Groman v. General Motors LLC.

CourtDistrict Court, S.D. New York
DecidedDecember 12, 2019
Docket1:14-cv-02458
StatusUnknown

This text of Groman v. General Motors LLC. (Groman v. General Motors LLC.) is published on Counsel Stack Legal Research, covering District Court, S.D. New York primary law. Counsel Stack provides free access to over 12 million legal documents including statutes, case law, regulations, and constitutions.

Bluebook
Groman v. General Motors LLC., (S.D.N.Y. 2019).

Opinion

UNITED STATES DISTRICT COURT SOUTHERN DISTRICT OF NEW YORK -----------------------------------------------------------------------------x

IN RE: 14-MD-2543 (JMF)

14-MC-2543 (JMF) GENERAL MOTORS LLC IGNITION SWITCH LITIGATION

OPINION AND ORDER This Document Relates To All Actions

-----------------------------------------------------------------------------x JESSE M. FURMAN, United States District Judge:

[Regarding Economic Loss Plaintiffs’ Motion for Reconsideration of the Court’s Summary Judgment Ruling or, in the Alternative, for Certification of Interlocutory Appeal]

This litigation, general familiarity with which is assumed, arises from alleged defects in the ignition switches and other features of certain General Motors vehicles.
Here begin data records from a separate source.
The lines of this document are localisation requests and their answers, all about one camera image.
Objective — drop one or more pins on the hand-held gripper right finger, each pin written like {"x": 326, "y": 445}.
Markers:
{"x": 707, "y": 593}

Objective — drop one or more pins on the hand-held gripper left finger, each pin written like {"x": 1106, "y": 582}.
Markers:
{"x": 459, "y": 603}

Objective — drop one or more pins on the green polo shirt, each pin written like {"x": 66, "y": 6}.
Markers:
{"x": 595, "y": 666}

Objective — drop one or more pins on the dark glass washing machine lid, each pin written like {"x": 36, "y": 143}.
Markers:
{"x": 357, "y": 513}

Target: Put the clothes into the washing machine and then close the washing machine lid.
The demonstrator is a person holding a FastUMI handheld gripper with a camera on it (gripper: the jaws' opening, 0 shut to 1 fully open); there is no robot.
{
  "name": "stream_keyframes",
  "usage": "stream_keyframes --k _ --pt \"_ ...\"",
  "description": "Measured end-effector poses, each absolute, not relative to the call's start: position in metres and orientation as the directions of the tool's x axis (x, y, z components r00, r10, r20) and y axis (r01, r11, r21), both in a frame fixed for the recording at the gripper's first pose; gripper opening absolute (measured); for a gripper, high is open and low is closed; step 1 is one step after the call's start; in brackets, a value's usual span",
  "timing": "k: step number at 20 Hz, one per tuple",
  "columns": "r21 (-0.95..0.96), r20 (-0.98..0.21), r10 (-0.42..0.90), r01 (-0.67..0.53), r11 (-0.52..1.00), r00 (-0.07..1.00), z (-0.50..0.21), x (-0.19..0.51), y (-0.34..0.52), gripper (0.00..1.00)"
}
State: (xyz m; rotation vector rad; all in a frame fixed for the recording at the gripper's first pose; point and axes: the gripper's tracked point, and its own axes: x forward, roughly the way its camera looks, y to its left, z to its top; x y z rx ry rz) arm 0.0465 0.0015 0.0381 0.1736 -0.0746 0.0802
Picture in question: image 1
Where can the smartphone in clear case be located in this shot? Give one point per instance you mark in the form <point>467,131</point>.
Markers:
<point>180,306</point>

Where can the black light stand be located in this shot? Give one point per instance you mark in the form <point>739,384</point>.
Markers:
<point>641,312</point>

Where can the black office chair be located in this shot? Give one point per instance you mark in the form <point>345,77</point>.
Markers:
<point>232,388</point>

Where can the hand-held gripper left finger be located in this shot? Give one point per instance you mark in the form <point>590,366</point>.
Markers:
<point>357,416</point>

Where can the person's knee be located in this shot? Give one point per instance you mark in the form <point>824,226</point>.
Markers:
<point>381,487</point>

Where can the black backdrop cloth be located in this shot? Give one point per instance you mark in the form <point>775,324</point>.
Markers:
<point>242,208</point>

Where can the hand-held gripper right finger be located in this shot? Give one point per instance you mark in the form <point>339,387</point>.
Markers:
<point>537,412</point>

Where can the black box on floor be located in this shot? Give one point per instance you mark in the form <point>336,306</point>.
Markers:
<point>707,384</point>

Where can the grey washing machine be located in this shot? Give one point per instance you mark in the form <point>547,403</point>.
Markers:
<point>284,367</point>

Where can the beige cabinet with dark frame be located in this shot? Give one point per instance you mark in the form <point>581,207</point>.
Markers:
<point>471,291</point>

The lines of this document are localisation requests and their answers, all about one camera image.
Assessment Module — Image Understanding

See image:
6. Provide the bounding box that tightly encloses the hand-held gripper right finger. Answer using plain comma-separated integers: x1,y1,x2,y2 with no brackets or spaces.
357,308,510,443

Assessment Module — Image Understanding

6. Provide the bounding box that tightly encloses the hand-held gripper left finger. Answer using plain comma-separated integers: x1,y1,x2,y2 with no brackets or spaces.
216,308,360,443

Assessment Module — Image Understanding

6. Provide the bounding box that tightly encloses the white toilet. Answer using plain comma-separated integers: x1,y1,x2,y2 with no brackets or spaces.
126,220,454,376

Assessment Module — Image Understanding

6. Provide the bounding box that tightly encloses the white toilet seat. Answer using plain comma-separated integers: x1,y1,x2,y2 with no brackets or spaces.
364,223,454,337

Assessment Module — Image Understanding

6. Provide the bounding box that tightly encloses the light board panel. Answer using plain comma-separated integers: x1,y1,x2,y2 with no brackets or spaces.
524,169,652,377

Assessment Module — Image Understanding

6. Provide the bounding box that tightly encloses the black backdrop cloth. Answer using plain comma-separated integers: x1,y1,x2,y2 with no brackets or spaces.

Some of the claims brought against General Motors LLC (“New GM”) — those relevant to the present motion — are brought by Plaintiffs on behalf of putative classes of GM car owners and lessors whose vehicles were subject to recalls and who now seek to recover “economic losses,” on the theory that they overpaid for their vehicles because “a car with a safety defect is worth less than a car without a safety defect.” In re Gen. Motors LLC Ignition Switch Litig., No. 14-MD-2543 (JMF), 2016 WL 3920353, at *7 (S.D.N.Y. July 15, 2016). After several rulings on the viability of economic loss claims under the law of various jurisdictions, the parties and the Court selected three “bellwether” states — California, Missouri, and Texas (collectively, the “Bellwether States”) — for summary judgment, class certification, and Daubert motion practice. See ECF No. 4499, at 2; ECF No. 4521. Thereafter, New GM filed a motion for summary judgment with respect to the claims of the putative classes in each Bellwether State. See ECF No. 5858. In an Opinion and Order entered on August 6, 2019, the Court granted New GM’s motion in several noteworthy respects. See ECF No. 7019; In re Gen. Motors LLC Ignition Switch Litig., — F. Supp. 3d —, No. 14-MD-2543 (JMF), 2019 WL 3564698 (S.D.N.Y. Aug. 6, 2019) (“Order”). In particular, the Court reached three “significant conclusions.” Id. at *1. First, the Court held “that, in all three Bellwether States, Plaintiffs’ benefit-of-the-bargain damages are properly measured as the lesser of (1) the cost of repair or (2) the difference in fair market value between the Plaintiffs’ cars as warranted and those same cars as sold.” Id. Second, the Court

explained: “[T]hat means that evidence of New GM’s post-sale repairs is relevant to the calculation of Plaintiffs’ damages and, indeed, could theoretically eliminate those damages altogether.” Id. Third, and most significantly, the Court concluded that, “whether or not Plaintiffs’ claims for ‘cost-of-repair’ damages could survive New GM’s motion,” Plaintiffs’ “claims for ‘difference-in-value’ damages” could not because Plaintiffs’ sole evidence of such damages — the expert testimony of Stefan Boedeker — was insufficient as a matter of Bellwether State law to establish the existence of damages, an essential element of any such claim. Id. at *1, *10-16. In closing, the Court acknowledged that its ruling “change[d] the landscape in dramatic ways,” and predicted that Plaintiffs might “petition for certification of an

interlocutory appeal.” Id. at *17. True to the Court’s prediction, Plaintiffs now move for certification of an interlocutory appeal. See ECF No. 7055. But they do so only in the alternative. The primary relief they seek is reconsideration of several portions of the Court’s ruling. For the reasons that follow, the Court concludes that there is no basis to that request and, thus, denies Plaintiffs’ motion for reconsideration. But, in no small part because of the significance of the Court’s ruling to resolution of this complex litigation, the Court concludes that appellate review would be worthwhile, and thus grants Plaintiffs’ motion for certification of an interlocutory appeal. MOTION FOR RECONSIDERATION The Court begins with Plaintiffs’ motion for reconsideration. Plaintiffs’ motion is governed by Federal Rule of Civil Procedure 59(e) and Local Civil Rule 6.3, which are meant to “ensure the finality of decisions and to prevent the practice of a losing party examining a decision and then plugging the gaps of a lost motion with additional matters.” Medism Ltd. v.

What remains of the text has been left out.